Defendant, in a motion dated December 13, 2022, seeks to renew and reargue the Court's decision denying dismissal of the indictment under C.P.L. § 30.30. The Court grants the defendant leave to renew and reargue to the extent that it has reviewed the current motion papers and exhibits submitted by defendant and the People, as well as the prior motion practice. After careful consideration, the Court declines to disturb its decision dated November 17, 2022, denying dismissal of the indictment under C.P.L. § 30.30, for the reasons set forth below.
Background
The defendant is charged with, inter alia, Burglary in the Second Degree. The defendant was arraigned in Criminal Court on August 6, 2019, at which time the criminal action against him was commenced (People v. Osgood, 52 NY2d 37 [1981]).
In a motion dated September 30, 2022, the defendant moved for an order dismissing the indictment pursuant to C.P.L. § 30.30, on the grounds that over six months elapsed since the commencement of the criminal action against him. In their response dated November 4, 2022, the People opposed the defendant's motion, arguing that the delay chargeable to the People is within the statutory limit.
In a decision dated November 17, 2022, this Court denied defendant's motion for an order dismissing the indictment, finding the total time chargeable to the People to be 173 days, which is within the six-month statutory period.
The Current Motion
In a motion dated December 13, 2022, the defendant now moves to renew and reargue his motion to dismiss the indictment under C.P.L. § 30.30, stating that the People failed to answer ready for trial within 180 days of the commencement of this action, reiterating prior arguments, and citing additional delays that the defendant argues are attributable to the People.
In their response dated December 20, 2022, the People again opposed the defendant's motion, arguing that the delays constitute excludable time, that no additional time should be chargeable to the People, and that this Court's prior decision charging 173 days of time to the People should be confirmed.
Discussion
A motion for leave to renew must be “based upon new facts not offered on the prior motion that would change the prior determination or ․ demonstrate that there has been a change in the law that would change the prior determination,” and must “contain reasonable justification for the failure to present such facts on the prior motion.” C.P.L.R. § 2221[e]. The decision to grant renewal rests in the discretion of the court. See Eskenazi v. Mackoul, 92 AD3d 828, 828 [2d Dept 2012].
The Court has granted defendant's motion to renew and reargue to the extent that it has reviewed the current motion papers and exhibits submitted by both defendant and the People, as well as the prior motion practice. For the reasons set out below, the Court again denies defendant's motion to dismiss the indictment under C.P.L. § 30.30.

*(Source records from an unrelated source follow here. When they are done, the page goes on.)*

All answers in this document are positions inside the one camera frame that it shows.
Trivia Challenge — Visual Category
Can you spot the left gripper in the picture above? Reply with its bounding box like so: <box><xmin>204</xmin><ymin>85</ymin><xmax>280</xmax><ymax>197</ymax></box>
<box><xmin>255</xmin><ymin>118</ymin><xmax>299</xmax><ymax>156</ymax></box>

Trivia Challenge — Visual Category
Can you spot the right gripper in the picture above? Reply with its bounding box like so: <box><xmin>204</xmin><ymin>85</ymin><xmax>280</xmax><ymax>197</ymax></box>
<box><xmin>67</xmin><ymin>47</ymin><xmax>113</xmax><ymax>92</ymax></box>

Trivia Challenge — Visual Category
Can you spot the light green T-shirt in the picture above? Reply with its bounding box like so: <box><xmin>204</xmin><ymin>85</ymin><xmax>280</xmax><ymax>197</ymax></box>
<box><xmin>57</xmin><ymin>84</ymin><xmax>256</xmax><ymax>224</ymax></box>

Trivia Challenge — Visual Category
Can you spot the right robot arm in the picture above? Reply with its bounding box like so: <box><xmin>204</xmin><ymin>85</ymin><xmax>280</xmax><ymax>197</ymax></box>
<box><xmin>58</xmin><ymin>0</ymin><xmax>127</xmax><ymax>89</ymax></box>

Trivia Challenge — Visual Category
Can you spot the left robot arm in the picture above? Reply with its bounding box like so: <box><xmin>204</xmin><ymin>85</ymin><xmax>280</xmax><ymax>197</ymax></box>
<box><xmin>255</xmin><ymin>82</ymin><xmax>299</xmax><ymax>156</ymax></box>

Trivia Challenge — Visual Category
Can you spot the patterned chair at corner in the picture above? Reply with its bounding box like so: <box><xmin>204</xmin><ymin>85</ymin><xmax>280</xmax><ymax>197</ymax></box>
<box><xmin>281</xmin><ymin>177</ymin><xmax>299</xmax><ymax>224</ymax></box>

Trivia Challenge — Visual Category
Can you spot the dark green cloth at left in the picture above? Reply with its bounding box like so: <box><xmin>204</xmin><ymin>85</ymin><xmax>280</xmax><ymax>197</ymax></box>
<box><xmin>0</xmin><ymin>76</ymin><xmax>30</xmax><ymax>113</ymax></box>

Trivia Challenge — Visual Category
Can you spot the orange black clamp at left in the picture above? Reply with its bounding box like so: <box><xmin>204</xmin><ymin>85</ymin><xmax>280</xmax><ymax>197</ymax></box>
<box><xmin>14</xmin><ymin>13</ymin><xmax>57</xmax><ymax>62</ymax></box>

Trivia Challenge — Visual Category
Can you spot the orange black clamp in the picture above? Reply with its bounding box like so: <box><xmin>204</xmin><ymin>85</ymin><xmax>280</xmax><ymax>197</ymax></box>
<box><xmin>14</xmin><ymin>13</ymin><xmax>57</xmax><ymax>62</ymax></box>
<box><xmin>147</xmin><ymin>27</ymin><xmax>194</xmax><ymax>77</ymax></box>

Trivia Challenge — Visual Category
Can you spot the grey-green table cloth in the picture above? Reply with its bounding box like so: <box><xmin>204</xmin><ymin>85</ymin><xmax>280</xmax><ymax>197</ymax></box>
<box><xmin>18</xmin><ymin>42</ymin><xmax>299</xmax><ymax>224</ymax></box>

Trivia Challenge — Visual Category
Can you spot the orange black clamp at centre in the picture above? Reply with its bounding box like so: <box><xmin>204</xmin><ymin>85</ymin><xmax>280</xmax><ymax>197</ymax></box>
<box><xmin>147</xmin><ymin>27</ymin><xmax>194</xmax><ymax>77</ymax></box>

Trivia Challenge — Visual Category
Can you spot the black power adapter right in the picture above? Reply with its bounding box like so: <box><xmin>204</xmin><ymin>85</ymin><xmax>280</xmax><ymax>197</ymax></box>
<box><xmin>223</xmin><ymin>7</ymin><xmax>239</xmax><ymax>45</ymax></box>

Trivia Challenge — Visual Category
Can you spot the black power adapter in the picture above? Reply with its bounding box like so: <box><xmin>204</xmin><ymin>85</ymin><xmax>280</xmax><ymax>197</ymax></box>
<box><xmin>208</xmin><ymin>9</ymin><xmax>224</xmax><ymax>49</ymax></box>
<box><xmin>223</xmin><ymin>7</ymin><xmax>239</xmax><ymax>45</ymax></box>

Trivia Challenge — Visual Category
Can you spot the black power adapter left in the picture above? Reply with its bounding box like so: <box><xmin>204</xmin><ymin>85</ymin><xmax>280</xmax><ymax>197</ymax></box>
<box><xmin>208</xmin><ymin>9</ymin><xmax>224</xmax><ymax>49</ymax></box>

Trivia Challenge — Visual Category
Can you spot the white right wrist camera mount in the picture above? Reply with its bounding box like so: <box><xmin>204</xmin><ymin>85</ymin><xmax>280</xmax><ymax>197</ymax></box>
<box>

A motion for leave to reargue must be based “upon matters of fact or law allegedly overlooked or misapprehended by the court” in determining the case. C.P.L.R. § 2221[d][2]. A motion to renew “is not a second chance freely given to parties who have not exercised due diligence in making their first factual presentation.” Renna v. Gullo, 19 AD3d 472, 473 [2d Dept 2005]; Rubinstein v. Goldman, 225 AD2d 328, 329 [1st Dept 1996]; see also People v. D'Alessandro, 13 NY3d 216, 219 [2009] [“It is well settled that a motion to reargue is not an appropriate vehicle for raising new questions ․ which were not previously advanced”]. In other words, a motion to reargue “is not designed to provide an unsuccessful party with successive opportunities to reargue issues previously decided, or to present arguments different from those originally presented.” McGill v. Goldman, 261 AD2d 593, 594 [2d Dept 1999].
In his current motion, defendant reiterates arguments from his prior motion in support of his argument for dismissal under C.P.L. § 30.30. Namely, the defendant enumerates many of the same delays which he claims are attributable to the People, which he previously argued in his motion dated September 30, 2022. The only delays enumerated in defendant's motion to reargue which were not previously argued in his earlier motion, are the periods between (1) October 24, 2022, through November 4, 2022, (2) November 29, 2022, through December 6, 2022, and (3) December 6, 2022, through December 9, 2022, respectively.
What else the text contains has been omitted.